Securing access to files on your website

It is easy to forget that the files in your web site are visible to anyone even if they are not linked to or are not files normally requested. In this post we look at how to use the.htaccess file to control access to your site.

Most CMS installations include txt files and the like that often contain information about your installation that could help malicious visitors to hack your site. One of the simplest ways to deal with this is to simply delete them. However that can be a headache since they exist in many of the sub-folders and will be replaced when you upgrade or add to your CMS installation. Also there are files such as cron and update that you need on your site but you don't want anyone else to access. This is where the .htaccess file helps us out. You can write specific rules to prevent access to any files, folders etc and limit access to specific IP addresses and much much more. In this post we look at a simple way to secure a Drupal installation but is just as relevant to Wordpress, Joomla and Expression Engine or any web site.

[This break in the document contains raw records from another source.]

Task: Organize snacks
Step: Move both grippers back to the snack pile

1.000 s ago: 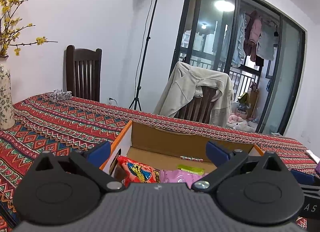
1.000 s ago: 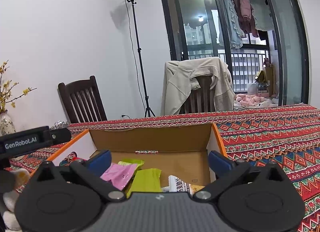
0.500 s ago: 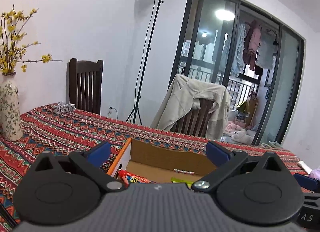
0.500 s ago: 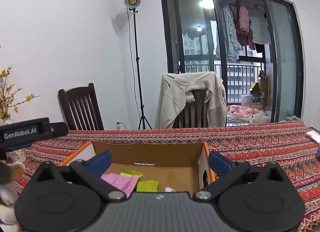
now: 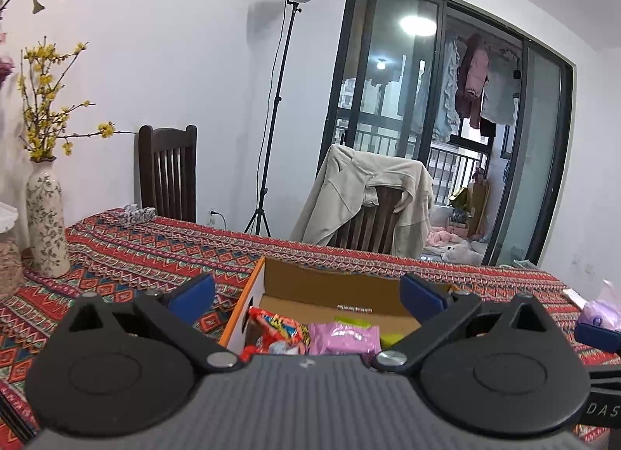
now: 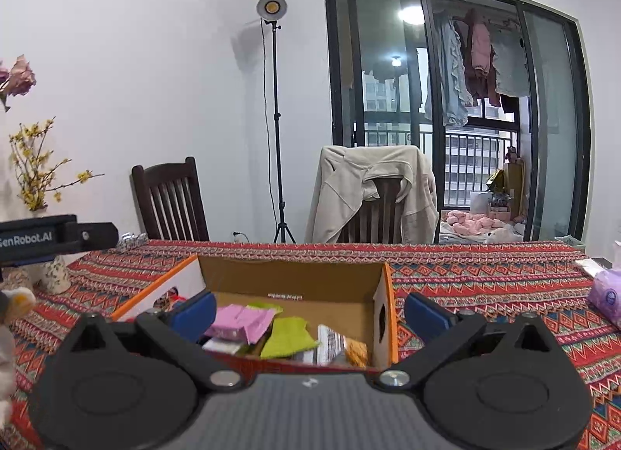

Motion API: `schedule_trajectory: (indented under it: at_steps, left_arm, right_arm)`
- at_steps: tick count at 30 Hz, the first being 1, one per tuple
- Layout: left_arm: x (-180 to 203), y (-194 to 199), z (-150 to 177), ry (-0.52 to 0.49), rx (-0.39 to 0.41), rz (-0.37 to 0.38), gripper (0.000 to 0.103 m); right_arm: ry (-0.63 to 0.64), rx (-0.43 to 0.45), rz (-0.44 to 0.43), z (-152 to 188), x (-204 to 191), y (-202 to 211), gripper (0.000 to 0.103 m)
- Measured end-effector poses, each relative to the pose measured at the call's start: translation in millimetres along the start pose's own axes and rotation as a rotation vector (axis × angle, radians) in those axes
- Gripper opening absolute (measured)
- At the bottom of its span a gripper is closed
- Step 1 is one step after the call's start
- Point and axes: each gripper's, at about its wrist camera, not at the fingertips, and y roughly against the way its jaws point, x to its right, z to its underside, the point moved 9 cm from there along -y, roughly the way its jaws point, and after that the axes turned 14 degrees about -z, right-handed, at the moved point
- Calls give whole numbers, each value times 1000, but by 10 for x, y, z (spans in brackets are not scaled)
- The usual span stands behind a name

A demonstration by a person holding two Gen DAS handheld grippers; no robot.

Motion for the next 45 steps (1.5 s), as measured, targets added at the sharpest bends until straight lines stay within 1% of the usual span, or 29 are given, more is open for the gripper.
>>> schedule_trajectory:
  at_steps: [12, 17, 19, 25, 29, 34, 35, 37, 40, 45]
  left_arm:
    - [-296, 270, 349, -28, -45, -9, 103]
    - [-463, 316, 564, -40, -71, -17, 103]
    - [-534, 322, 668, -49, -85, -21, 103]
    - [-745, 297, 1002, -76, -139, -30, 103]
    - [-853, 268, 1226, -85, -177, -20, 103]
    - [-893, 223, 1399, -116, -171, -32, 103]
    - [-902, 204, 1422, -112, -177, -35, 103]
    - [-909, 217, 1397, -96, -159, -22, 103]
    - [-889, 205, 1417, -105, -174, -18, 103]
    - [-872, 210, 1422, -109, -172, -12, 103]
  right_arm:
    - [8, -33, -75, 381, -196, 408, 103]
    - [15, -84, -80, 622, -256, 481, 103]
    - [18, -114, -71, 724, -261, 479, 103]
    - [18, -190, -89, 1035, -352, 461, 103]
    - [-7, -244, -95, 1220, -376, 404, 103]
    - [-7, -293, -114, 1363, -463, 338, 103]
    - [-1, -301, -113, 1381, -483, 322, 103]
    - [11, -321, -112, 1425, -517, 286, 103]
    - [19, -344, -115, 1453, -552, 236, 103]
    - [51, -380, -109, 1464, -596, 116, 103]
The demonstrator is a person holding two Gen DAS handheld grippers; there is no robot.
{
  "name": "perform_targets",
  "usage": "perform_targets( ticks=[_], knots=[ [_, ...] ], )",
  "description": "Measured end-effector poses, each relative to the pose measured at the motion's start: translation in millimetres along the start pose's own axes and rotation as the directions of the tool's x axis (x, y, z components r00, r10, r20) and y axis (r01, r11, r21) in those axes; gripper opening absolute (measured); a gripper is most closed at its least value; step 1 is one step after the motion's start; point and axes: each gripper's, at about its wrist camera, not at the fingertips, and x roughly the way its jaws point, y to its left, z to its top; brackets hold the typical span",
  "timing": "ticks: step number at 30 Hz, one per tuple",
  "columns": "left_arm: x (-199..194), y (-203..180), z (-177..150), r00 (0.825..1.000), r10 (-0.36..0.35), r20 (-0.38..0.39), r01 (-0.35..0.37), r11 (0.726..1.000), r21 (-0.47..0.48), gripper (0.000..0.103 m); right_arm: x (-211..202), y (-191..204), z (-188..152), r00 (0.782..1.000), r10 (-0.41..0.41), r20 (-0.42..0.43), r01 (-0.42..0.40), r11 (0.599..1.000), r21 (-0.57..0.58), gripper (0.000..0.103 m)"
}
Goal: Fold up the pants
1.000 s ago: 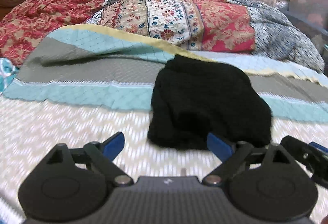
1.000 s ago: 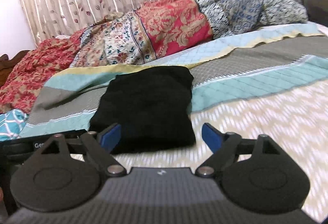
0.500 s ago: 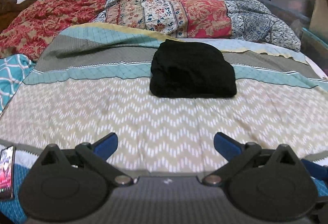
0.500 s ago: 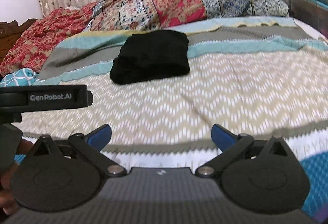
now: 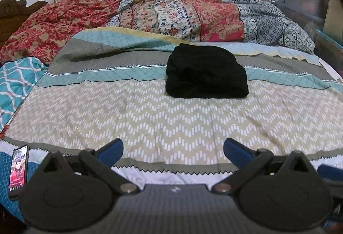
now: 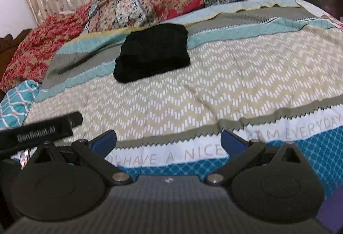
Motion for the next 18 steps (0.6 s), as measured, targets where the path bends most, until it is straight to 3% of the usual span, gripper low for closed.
perform_targets(
  ticks=[7, 18],
  knots=[
    [-1, -12, -1, 0.999, 0.045, -0.007, -0.045, 0.997, 0.062, 0.103, -2, 1, -11, 0.999, 0.026, -0.032, -0.026, 1.0, 0.006, 0.103],
    [5, -9, 0, 0.996, 0.023, -0.083, -0.018, 0.998, 0.058, 0.103, 1, -2, -12, 0.998, 0.042, -0.049, -0.041, 0.998, 0.038, 0.103]
  ],
)
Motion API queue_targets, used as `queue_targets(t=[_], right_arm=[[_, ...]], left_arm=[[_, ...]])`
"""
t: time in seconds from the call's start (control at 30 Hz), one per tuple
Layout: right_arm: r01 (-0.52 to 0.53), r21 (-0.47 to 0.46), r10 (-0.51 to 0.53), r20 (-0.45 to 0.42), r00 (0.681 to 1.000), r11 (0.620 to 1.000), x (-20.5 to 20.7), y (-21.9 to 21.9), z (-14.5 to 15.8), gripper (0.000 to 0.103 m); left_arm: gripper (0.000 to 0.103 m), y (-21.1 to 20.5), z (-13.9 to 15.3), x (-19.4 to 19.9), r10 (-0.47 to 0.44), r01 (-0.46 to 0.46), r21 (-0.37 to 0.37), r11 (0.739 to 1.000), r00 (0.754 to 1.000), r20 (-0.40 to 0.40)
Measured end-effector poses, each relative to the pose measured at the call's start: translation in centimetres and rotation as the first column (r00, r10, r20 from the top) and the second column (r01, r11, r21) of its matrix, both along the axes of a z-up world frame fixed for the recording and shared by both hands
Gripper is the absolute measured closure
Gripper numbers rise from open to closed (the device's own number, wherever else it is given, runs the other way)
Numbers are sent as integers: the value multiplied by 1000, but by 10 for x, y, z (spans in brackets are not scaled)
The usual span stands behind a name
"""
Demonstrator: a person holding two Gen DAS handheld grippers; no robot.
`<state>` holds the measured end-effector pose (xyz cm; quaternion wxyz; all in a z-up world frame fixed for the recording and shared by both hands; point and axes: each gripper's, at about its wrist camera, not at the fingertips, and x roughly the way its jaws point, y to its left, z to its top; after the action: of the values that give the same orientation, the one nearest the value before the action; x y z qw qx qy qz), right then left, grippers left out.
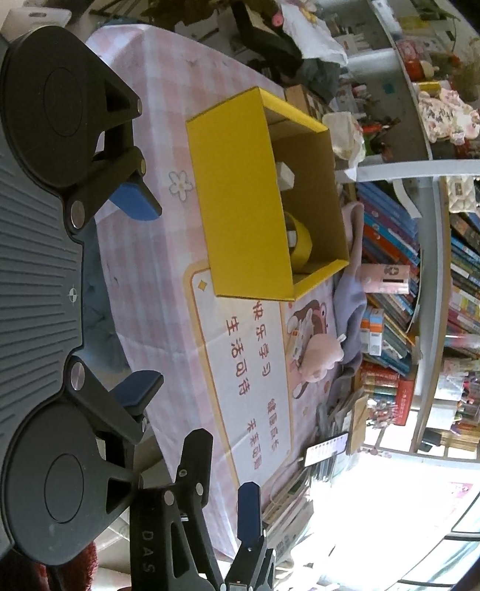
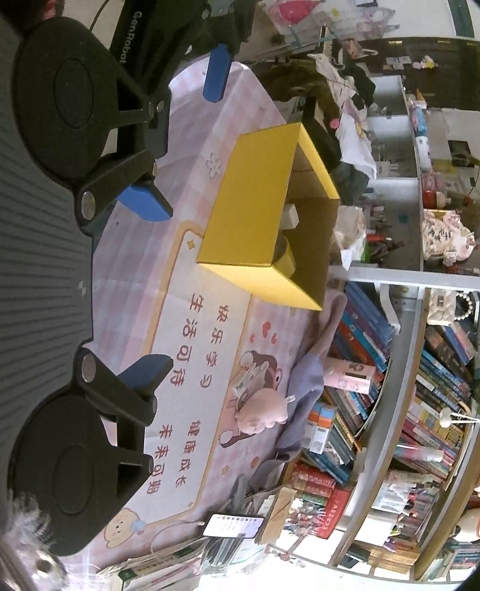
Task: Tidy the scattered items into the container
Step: 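Withdraw both open tools from the box toward the pink plush pig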
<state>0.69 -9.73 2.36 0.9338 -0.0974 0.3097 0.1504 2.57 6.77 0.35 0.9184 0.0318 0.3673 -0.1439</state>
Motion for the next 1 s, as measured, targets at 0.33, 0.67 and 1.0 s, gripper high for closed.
queue_targets(t=[0.33, 0.67, 1.0], right_arm=[[109, -30, -110, -13, 994, 994, 3, -22, 2, 24], [235, -30, -235, -28, 971, 972, 8, -55, -1, 24], [314, -8, -314, -46, 948, 949, 28, -84, -6, 23]], left_arm=[[12, -24, -2, 18, -111, 110, -24, 994, 994, -5], [12, -58, -6, 43, -236, 236, -19, 972, 972, -12], [12, -95, -10, 67, -338, 339, 20, 941, 941, -15]])
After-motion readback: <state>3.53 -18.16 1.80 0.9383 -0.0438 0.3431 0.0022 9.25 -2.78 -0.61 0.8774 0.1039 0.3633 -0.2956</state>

The FilesMatch directive of the .htaccess file

The .htaccess file gives us a lot of control over access to our website. It is used mostly to limit access to folders and files, rewrite URLs and control access to the site generally. The FilesMatch directive provides a useful way to limit access to files according to a list or regular expression patterns. In this example we are going to prevent anyone but the site owners accessing the critical Drupal files such as cron, install, update etc and prevent them from viewing any text files on the site. Add the following block near the top of the .htaccess file. Preferably before any Rewrite Rules.

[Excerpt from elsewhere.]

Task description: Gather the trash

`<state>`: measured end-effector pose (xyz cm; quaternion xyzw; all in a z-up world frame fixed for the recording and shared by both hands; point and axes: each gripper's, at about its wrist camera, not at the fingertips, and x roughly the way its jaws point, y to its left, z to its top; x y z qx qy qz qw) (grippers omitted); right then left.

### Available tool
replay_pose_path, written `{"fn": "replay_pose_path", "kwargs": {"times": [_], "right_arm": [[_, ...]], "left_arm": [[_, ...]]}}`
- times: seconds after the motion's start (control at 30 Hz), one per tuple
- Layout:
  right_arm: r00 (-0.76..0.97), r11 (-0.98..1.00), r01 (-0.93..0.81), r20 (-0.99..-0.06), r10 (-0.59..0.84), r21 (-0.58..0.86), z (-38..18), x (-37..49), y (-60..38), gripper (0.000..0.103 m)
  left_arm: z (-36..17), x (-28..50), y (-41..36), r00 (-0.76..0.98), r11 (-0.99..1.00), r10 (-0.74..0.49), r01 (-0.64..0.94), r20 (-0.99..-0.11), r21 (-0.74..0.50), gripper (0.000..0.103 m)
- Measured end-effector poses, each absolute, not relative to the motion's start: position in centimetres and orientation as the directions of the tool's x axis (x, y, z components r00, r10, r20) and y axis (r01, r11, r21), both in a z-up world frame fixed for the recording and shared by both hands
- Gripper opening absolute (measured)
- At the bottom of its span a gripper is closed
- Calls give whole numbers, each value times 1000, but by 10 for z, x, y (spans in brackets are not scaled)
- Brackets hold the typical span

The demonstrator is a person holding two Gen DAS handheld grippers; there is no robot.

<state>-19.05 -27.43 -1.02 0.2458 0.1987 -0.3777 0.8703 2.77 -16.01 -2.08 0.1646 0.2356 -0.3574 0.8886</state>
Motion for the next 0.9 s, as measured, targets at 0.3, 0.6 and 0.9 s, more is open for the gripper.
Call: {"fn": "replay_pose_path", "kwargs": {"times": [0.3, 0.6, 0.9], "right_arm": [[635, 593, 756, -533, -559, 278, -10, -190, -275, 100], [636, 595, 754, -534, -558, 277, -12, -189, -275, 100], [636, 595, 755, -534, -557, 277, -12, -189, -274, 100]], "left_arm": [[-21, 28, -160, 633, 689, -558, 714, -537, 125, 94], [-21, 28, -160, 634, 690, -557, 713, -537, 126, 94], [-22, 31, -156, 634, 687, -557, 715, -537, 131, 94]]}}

<FilesMatch "(xmlrpc.php|install.php|bbcron.php|cron.php|update.php|.txt)$">
  Order deny,allow
  Deny from all
Allow from 127.0.0.1
Allow from 123.123.123.123
</FilesMatch>
<FilesMatch "(robots.txt)$">
  Order allow,deny
  Allow from all
</FilesMatch>

This says "deny access to the files listed (install.php, cron.php,update.php and any txt files) to all but the two IP addresses".
IP addresses to add would be the local server IP and your remote IP so that you can access these files and run them from the server.
If you use the http.conf file you can use an include file to hold the list of IPs (we'll explore that in a separate post)
Unfortunately you can't have includes in .htaccess.
The next block overrides the rule for text files to allow anyone access to the robots.txt file.
The robots one is critical as you don't want to disallow access to that!
If you are brave enough to use regular expressions you could achieve the whole thing in one block

<FilesMatch "(xmlrpc.php|install.php|bbcron.php|cron.php|update.php|[^robots].*\.txt)$">
Order allow,deny
Allow from 127.0.0.1
Allow from 123.123.123.123
Deny from all
</FilesMatch>

Be sure to test (preferably locally) and backup the .htaccess first! - regular expressions can be mind-numbing at the best of times and any mistakes in the .htaccess will cause an error 500 and disable your site! - the above solution to explicitly allow the robots.txt file is probably safest!

Robots.txt

The robots.txt file is a valuable file to "control" access to files by search engines.
So you don't want to prevent them from reading that.
Remember though that the robots.txt file doesn't limit access to files but provides a guide to well behaved search engine spiders.
Malicious intruders don't respect your Disallows in the robots.txt file and moreover may use that file to hunt down interesting looking folders!
So always protect files that you don't want intruders to access.
If you can, avoid having such files in your web - if you can't then consider using the .htaccess file.
Windows servers allow similar control in IIS7 or you can use the excellent IsapiRewrite filter.
If you control your own server then migrate such rules into your http.conf as that is much more efficient.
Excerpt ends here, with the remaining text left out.